DIRECTIONS FOR THIS TASK:
Give back the full listing verbatim, apart from its images.

INFORMATION GIVEN:
# # #

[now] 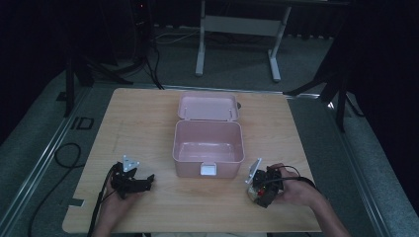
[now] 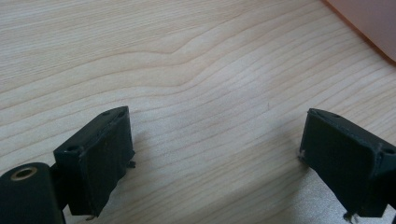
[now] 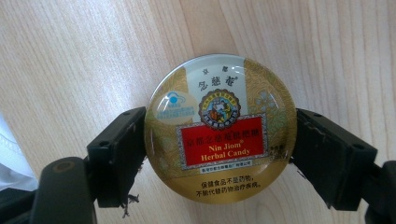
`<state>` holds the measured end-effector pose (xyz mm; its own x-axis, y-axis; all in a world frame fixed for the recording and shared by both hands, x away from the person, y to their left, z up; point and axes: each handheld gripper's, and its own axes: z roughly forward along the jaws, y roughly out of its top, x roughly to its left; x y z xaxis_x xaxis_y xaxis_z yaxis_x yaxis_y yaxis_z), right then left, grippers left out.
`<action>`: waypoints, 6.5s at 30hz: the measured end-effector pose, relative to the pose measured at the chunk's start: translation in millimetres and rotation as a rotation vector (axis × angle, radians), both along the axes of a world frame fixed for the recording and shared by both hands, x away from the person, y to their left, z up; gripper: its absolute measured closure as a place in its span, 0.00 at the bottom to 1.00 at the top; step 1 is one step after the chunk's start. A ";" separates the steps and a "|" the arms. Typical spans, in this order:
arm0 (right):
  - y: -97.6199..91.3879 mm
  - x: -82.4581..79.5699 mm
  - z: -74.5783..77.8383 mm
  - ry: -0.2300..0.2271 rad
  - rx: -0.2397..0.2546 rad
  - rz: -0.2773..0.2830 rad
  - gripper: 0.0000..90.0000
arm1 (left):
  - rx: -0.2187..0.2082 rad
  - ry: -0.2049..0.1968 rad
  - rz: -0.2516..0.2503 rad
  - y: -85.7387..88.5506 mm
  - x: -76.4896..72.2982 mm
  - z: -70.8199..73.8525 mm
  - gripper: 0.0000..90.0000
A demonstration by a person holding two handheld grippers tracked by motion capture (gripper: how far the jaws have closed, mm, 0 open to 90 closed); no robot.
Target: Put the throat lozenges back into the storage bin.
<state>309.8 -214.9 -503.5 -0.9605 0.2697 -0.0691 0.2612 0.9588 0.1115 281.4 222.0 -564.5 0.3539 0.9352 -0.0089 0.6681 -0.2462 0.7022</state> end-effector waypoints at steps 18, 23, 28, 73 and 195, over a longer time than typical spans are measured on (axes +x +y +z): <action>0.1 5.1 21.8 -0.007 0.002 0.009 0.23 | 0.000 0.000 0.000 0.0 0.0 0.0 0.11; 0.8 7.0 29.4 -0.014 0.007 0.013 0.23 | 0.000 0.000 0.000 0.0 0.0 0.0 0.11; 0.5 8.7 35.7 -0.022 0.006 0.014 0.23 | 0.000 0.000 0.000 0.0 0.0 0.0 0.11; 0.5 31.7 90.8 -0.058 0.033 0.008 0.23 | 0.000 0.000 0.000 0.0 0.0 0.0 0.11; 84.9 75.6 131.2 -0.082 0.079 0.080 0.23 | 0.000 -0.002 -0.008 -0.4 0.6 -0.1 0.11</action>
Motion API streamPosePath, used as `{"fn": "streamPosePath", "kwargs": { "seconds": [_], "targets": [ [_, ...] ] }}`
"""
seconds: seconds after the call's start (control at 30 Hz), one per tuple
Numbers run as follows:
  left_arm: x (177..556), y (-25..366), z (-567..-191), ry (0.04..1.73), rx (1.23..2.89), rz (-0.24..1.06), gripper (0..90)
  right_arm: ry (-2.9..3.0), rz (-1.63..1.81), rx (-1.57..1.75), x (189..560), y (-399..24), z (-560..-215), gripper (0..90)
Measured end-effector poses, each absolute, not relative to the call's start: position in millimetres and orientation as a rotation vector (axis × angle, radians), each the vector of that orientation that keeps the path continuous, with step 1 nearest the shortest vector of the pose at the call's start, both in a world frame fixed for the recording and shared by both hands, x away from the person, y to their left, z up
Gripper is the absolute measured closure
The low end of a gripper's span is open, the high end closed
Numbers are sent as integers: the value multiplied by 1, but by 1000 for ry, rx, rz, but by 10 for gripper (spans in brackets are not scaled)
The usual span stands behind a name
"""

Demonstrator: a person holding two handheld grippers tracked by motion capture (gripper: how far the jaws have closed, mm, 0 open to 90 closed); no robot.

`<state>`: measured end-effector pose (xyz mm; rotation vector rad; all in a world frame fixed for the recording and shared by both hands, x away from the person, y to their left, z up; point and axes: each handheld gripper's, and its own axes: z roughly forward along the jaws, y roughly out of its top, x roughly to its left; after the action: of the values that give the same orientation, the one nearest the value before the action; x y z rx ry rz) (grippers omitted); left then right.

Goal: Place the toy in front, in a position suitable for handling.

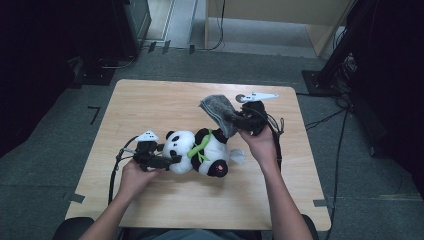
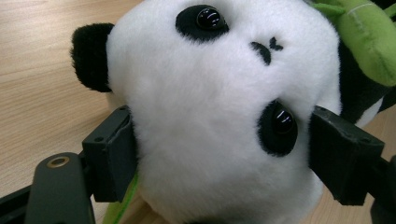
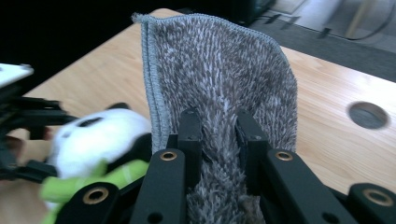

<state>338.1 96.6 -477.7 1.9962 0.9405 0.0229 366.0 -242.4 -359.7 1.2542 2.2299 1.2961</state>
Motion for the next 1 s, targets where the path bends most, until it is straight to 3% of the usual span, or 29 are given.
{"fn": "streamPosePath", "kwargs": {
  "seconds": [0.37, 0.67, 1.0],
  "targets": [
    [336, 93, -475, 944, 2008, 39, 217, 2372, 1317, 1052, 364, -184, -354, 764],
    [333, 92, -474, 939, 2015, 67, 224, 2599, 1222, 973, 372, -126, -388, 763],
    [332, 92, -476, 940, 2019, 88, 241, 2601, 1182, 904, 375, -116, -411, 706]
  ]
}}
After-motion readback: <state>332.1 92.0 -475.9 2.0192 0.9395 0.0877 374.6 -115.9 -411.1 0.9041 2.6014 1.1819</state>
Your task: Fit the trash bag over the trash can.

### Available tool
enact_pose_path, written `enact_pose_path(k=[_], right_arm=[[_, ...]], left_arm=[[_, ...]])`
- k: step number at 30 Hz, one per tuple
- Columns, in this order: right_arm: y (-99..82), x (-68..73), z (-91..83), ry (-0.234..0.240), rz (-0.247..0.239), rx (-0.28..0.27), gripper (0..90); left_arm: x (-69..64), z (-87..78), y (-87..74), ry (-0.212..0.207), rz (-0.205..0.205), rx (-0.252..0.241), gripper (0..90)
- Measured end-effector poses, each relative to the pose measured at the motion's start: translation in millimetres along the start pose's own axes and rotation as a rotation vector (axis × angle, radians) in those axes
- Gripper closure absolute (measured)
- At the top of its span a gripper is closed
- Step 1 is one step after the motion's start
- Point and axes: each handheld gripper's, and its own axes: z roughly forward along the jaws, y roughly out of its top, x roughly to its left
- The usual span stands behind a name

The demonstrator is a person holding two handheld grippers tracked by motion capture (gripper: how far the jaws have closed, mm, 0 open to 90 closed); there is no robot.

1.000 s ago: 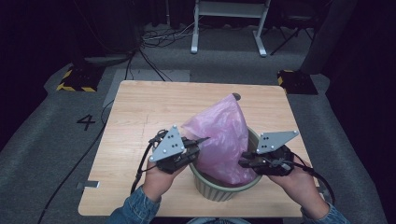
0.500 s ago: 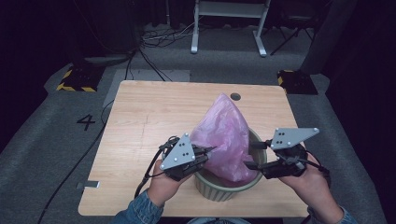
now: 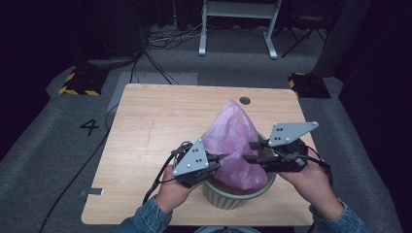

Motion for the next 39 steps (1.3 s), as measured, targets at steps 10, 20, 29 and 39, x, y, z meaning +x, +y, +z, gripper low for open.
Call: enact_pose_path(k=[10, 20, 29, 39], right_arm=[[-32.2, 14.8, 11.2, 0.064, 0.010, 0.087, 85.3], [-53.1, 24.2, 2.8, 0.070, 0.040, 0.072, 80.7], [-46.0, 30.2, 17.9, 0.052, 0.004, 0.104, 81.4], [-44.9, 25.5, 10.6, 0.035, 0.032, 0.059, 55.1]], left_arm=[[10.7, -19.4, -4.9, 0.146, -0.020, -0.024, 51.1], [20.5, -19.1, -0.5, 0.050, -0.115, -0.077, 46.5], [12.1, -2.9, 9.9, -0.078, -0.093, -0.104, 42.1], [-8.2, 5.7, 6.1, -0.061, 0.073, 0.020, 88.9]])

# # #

REPLY TO THE EXERCISE:
[now] 
[now] 
[now] 
`<state>` holds the measured end-effector pose (xyz mm; its own x-axis, y-axis; all in a world frame fixed for the recording and shared by both hands, x away from the person, y to their left, z up; point and axes: each handheld gripper's, and its own axes: z roughly forward along the jaws, y roughly out of its top, x roughly to its left; x y z xaxis_x xaxis_y xaxis_z yaxis_x yaxis_y yaxis_z), right then left, grippers left out.
`<action>`: waypoints, 6.5s at 30hz: the measured end-effector pose, relative to the pose measured at the chunk's start: translation in millimetres and rotation as a rotation vector (axis × angle, radians), both along the axes of a world frame fixed for the recording and shared by both hands, x away from the person, y to their left, z up; gripper: its absolute measured closure as a place in its span, 0.00 at the bottom to 1.00 at the top; step 1 is one step after the chunk's start. A ";" separates the steps and a "|" the arms. Typical spans, in this order:
arm0 (right):
  - y: -97.6199..91.3879 mm
  - x: -82.4581..79.5699 mm
  - z: -74.5783..77.8383 mm
  - ry: -0.2300..0.2271 rad
  - rx: -0.2397..0.2546 rad
  - rz: -0.2773..0.2830 rad
  - gripper: 0.0000..90.0000
arm1 (left):
  - rx: -0.2187..0.2082 rad
  - ry: -0.2049..0.1968 rad
  - rz: -0.2516..0.2503 rad
  - y: -85.7387..88.5506 mm
  - x: -76.4896..72.2982 mm
  - z: -70.8199..73.8525 mm
  - gripper: 0.0000..90.0000
A demonstration by a person holding two handheld grippers tracked by motion capture (gripper: how far the jaws have closed, mm, 0 open to 90 closed); no robot.
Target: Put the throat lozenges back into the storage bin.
<state>309.8 -214.9 -503.5 -0.9605 0.2697 -0.0691 0.2612 0.9588 0.1115 281.4 222.0 -564.5 0.3539 0.9352 -0.0089 0.6681 -0.2462 0.7022</state> end-effector waypoints at steps 18, 23, 28, 73 and 195, over a longer time than typical spans are measured on (axes +x +y +z): <action>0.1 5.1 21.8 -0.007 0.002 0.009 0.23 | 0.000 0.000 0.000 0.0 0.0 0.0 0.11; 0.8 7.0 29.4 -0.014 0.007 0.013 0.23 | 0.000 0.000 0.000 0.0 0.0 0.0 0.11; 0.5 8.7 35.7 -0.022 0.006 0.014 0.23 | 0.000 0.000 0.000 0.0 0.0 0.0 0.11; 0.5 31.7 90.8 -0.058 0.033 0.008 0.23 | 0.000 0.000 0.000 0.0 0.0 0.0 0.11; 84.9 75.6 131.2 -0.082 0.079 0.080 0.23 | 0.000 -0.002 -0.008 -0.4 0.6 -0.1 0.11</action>
Motion API streamPosePath, used as `{"fn": "streamPosePath", "kwargs": { "seconds": [_], "targets": [ [_, ...] ] }}`
"""
seconds: seconds after the call's start (control at 30 Hz), one per tuple
Numbers run as follows:
  left_arm: x (177..556), y (-25..366), z (-567..-191), ry (0.04..1.73), rx (1.23..2.89), rz (-0.24..1.06), gripper (0..90)
  right_arm: ry (-2.9..3.0), rz (-1.63..1.81), rx (-1.57..1.75), x (189..560), y (-399..24), z (-560..-215), gripper (0..90)
Measured end-effector poses, each absolute, not relative to the call's start: position in millimetres and orientation as a rotation vector (axis × angle, radians), each the vector of that orientation that keeps the path continuous, with step 1 nearest the shortest vector of the pose at the call's start, both in a world frame fixed for the recording and shared by both hands, x away from the person, y to their left, z up
Gripper is the absolute measured closure
The low end of a gripper's span is open, the high end closed
Numbers are sent as integers: the value multiplied by 1, but by 1000 for ry, rx, rz, but by 10 for gripper (spans in brackets are not scaled)
The usual span stands behind a name
"""

Demonstrator: a person holding two handheld grippers tracked by motion capture (gripper: how far the jaws have closed, mm, 0 open to 90 closed); no robot.

`<state>`: measured end-effector pose (xyz mm; rotation vector rad; all in a world frame fixed for the recording and shared by both hands, x away from the person, y to their left, z up; point and axes: each handheld gripper's, and its own axes: z roughly forward along the jaws, y roughly out of its top, x roughly to its left; after the action: of the values that give the same orientation, the one nearest the value before the action; x y z rx ry rz) (grippers omitted); left then right.

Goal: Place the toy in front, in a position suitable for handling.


<state>338.1 96.6 -477.7 1.9962 0.9405 0.0229 366.0 -242.4 -359.7 1.2542 2.2299 1.2961</state>
Motion for the next 1 s, targets where the path bends most, until it is straight to 3% of the usual span, or 29 are given.
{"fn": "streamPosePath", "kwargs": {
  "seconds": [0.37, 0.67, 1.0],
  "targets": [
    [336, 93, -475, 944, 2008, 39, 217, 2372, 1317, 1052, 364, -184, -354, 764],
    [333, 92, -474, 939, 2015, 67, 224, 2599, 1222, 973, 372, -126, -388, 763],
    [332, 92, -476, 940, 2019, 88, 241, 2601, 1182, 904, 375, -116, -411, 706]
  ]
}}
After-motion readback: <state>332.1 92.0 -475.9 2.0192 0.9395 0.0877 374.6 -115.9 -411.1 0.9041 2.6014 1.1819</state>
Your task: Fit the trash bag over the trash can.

### Available tool
enact_pose_path, written `enact_pose_path(k=[_], right_arm=[[_, ...]], left_arm=[[_, ...]])`
- k: step number at 30 Hz, one per tuple
- Columns, in this order: right_arm: y (-99..82), x (-68..73), z (-91..83), ry (-0.234..0.240), rz (-0.247..0.239), rx (-0.28..0.27), gripper (0..90); left_arm: x (-69..64), z (-87..78), y (-87..74), ry (-0.212..0.207), rz (-0.205..0.205), rx (-0.252..0.241), gripper (0..90)
- Measured end-effector poses, each relative to the pose measured at the motion's start: translation in millimetres along the start pose's own axes and rotation as a rotation vector (axis × angle, radians) in those axes
- Gripper closure absolute (measured)
- At the top of its span a gripper is closed
- Step 1 is one step after the motion's start
- Point and axes: each handheld gripper's, and its own axes: z roughly forward along the jaws, y roughly out of its top, x roughly to its left
- The usual span stands behind a name

The demonstrator is a person holding two handheld grippers tracked by motion capture (gripper: how far the jaws have closed, mm, 0 open to 90 closed); there is no robot.

1.000 s ago: 
0.500 s ago: 
now: 

Motion for the next 39 steps (1.3 s), as measured, targets at steps 10, 20, 29 and 39, x, y, z meaning +x, +y, +z, gripper low for open.
Call: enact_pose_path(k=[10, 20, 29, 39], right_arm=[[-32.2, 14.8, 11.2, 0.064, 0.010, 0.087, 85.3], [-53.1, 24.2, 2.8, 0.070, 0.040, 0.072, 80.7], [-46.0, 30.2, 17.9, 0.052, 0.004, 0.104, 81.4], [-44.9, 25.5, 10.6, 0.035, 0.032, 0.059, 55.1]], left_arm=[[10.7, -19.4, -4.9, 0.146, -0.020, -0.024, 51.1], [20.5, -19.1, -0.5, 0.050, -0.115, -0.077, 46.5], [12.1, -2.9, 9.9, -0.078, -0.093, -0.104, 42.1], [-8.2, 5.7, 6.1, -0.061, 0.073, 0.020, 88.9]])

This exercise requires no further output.